Exercise details >>
Which lines in the data below contain the word "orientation"? Pull each of them out.
The records START
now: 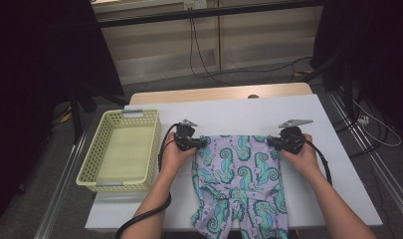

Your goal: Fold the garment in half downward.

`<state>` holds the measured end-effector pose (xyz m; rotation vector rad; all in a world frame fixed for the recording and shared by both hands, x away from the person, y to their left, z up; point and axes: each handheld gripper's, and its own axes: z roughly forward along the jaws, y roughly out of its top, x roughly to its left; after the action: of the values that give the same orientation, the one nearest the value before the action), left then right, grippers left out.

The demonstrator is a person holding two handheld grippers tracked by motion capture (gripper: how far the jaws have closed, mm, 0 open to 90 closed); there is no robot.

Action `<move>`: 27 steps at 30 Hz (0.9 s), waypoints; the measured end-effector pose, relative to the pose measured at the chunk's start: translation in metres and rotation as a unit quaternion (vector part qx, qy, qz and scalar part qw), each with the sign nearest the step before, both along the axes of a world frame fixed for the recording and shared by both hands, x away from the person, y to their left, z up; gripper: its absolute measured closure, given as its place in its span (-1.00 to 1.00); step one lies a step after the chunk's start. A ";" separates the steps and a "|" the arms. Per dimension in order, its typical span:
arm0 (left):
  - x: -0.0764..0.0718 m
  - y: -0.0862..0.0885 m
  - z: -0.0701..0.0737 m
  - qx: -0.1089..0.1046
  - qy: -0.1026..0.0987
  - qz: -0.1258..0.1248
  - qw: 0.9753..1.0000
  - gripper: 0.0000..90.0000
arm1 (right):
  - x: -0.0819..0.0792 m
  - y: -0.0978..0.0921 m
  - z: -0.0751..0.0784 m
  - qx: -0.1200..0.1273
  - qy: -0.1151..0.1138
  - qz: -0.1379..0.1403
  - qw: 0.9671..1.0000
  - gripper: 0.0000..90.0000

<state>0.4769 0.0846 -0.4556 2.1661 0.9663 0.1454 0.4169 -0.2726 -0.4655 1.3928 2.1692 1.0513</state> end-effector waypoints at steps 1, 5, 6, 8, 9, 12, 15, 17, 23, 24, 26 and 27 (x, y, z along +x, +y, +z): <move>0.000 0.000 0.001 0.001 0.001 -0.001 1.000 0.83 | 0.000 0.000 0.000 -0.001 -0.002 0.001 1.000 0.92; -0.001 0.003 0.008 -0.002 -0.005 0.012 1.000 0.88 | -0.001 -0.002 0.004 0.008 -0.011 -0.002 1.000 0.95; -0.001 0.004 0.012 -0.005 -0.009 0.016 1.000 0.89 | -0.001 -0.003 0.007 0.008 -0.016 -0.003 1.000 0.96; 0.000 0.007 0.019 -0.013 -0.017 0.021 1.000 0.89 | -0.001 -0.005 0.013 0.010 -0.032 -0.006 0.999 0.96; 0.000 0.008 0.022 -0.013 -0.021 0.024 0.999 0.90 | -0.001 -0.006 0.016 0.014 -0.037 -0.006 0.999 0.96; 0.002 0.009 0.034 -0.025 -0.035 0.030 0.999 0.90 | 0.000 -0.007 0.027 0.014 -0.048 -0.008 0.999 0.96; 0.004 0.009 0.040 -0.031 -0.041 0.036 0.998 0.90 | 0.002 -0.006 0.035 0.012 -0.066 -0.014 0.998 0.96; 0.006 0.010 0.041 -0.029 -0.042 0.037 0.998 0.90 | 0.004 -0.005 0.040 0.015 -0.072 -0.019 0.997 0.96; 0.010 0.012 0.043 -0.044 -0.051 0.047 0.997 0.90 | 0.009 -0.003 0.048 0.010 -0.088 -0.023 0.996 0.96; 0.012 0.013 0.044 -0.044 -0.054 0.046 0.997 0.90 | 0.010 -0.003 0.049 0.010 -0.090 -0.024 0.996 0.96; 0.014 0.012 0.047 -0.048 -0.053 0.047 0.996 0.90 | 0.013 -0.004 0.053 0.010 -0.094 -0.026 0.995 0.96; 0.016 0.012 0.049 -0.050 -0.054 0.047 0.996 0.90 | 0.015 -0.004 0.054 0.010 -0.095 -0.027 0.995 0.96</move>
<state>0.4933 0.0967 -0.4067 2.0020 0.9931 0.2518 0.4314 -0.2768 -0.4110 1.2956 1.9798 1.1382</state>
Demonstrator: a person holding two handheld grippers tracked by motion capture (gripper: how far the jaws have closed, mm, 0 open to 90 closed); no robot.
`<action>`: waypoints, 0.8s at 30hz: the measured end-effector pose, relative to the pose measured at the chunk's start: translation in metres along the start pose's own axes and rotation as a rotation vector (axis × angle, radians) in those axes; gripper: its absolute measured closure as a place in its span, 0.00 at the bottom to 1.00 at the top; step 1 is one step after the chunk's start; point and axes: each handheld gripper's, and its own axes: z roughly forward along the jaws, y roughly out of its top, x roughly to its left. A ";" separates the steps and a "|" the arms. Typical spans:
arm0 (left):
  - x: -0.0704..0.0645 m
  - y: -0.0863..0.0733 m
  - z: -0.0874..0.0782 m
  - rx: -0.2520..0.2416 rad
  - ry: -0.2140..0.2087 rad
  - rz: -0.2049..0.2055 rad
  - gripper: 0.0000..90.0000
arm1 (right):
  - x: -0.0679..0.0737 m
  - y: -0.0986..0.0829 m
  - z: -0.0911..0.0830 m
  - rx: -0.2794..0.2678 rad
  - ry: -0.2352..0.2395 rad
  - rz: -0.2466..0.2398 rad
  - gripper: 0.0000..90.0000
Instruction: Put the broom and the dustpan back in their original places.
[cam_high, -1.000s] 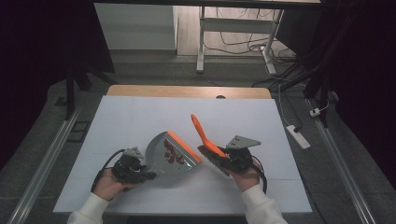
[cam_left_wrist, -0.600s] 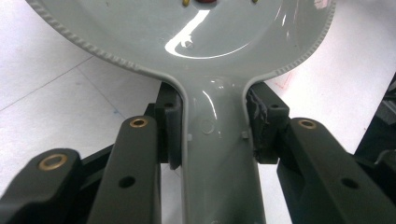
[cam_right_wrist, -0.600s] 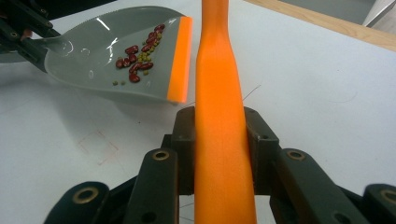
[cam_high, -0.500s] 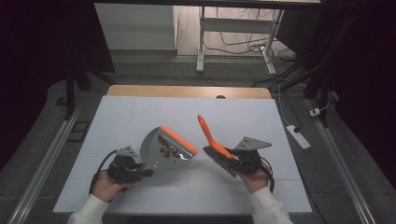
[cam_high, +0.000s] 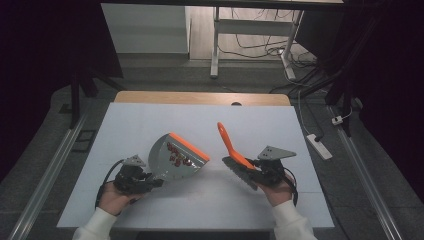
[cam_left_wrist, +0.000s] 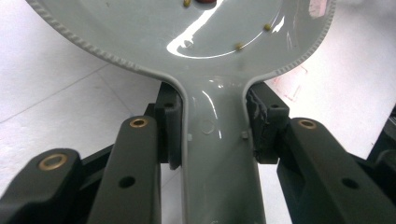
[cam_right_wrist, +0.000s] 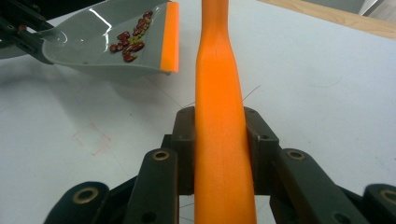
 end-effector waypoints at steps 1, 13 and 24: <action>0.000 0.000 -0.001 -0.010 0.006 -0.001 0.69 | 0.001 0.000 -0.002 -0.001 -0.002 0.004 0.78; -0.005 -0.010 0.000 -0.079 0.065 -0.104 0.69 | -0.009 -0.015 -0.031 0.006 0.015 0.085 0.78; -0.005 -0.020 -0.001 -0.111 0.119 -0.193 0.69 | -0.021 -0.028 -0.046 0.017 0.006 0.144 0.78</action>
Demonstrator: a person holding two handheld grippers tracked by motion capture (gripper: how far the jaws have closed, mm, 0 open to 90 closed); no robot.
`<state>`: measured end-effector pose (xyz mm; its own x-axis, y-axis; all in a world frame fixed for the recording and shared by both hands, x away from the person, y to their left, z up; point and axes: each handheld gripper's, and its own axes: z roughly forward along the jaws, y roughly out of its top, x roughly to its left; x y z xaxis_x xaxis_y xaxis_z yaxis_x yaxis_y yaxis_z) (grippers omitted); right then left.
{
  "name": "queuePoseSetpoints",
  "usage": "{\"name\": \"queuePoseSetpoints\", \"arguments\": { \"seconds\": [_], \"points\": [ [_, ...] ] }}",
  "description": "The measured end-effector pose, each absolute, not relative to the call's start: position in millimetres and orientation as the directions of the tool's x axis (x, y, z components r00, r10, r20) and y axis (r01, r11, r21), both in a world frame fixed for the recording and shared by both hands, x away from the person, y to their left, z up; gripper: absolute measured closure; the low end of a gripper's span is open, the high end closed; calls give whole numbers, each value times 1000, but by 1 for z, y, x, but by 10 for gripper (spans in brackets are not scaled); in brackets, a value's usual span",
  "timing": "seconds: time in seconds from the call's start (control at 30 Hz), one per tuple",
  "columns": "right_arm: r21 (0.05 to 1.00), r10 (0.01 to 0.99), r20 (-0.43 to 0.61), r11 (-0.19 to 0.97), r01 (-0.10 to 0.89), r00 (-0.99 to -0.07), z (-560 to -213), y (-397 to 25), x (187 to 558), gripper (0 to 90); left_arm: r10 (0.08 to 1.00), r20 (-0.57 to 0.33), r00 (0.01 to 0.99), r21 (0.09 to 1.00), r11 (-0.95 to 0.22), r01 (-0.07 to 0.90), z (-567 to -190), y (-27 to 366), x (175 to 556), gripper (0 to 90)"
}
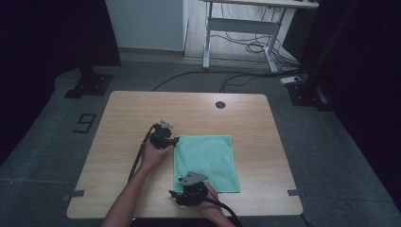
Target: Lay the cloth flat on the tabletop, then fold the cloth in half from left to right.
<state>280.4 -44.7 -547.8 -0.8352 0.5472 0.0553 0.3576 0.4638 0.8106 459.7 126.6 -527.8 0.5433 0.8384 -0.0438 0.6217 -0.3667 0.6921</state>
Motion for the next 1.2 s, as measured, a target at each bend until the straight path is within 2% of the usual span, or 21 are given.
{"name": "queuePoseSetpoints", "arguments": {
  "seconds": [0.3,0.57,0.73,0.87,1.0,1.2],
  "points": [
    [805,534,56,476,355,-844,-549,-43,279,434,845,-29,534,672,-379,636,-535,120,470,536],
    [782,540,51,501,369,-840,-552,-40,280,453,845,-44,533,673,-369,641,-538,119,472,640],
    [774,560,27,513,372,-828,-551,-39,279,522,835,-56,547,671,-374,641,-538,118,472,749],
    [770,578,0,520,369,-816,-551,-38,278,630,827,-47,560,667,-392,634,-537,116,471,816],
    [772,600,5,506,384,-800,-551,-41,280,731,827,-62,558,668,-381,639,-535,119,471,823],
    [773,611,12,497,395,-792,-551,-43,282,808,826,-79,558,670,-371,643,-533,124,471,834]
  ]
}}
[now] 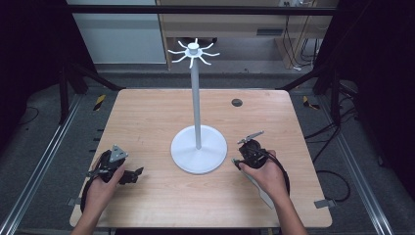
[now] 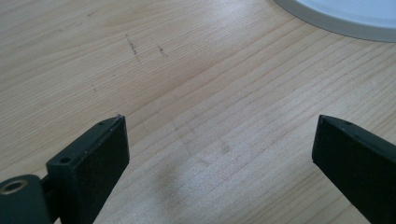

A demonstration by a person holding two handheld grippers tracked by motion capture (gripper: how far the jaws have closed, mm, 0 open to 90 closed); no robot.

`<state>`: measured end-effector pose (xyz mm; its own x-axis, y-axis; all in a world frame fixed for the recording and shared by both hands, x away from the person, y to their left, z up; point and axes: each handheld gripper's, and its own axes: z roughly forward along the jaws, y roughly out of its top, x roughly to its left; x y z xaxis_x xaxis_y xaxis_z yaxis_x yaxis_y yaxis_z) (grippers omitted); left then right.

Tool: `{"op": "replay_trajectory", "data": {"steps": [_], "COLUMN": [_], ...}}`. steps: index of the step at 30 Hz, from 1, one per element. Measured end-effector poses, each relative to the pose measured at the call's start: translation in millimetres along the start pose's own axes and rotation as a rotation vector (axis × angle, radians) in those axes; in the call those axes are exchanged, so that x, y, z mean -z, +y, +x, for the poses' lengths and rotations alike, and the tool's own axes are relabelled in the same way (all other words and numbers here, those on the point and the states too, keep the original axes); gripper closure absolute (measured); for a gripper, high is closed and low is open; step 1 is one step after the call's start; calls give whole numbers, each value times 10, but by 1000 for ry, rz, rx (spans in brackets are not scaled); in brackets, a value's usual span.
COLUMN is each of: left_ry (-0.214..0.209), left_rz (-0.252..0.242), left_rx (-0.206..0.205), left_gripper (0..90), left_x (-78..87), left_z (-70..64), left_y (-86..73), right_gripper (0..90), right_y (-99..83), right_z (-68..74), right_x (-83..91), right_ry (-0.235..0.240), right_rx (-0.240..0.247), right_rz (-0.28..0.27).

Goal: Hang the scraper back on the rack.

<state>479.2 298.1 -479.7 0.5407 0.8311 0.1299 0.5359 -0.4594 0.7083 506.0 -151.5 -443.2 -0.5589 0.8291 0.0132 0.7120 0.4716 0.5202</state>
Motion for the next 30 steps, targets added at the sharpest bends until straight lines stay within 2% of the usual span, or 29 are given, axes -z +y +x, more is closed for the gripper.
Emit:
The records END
Expected output >>
`<state>` holds the measured end-effector pose (xyz m; rotation vector rad; all in a world frame fixed for the recording and shared by both hands, x away from the person, y to their left, z up; point and axes: each handheld gripper's, and its own axes: z roughly forward along the jaws, y roughly out of its top, x roughly to its left; after the action: of the values that give the same orientation, the one nearest the value before the action), left then right, grippers left out.
  "description": "The measured end-effector pose, each absolute, not relative to the call's start: position in millimetres and orientation as the directions of the tool's x axis (x, y, z components r00, r10, r20) and y axis (r01, r11, r21), both in a world frame fixed for the recording and shared by both hands, x away from the person, y to their left, z up; gripper: absolute measured closure; the low end of a gripper's span is open, the high end closed; calls give whole numbers, each value times 1000, but by 1 for z, y, x, but by 10 for gripper (spans in brackets are not scaled); in brackets, a value's usual span",

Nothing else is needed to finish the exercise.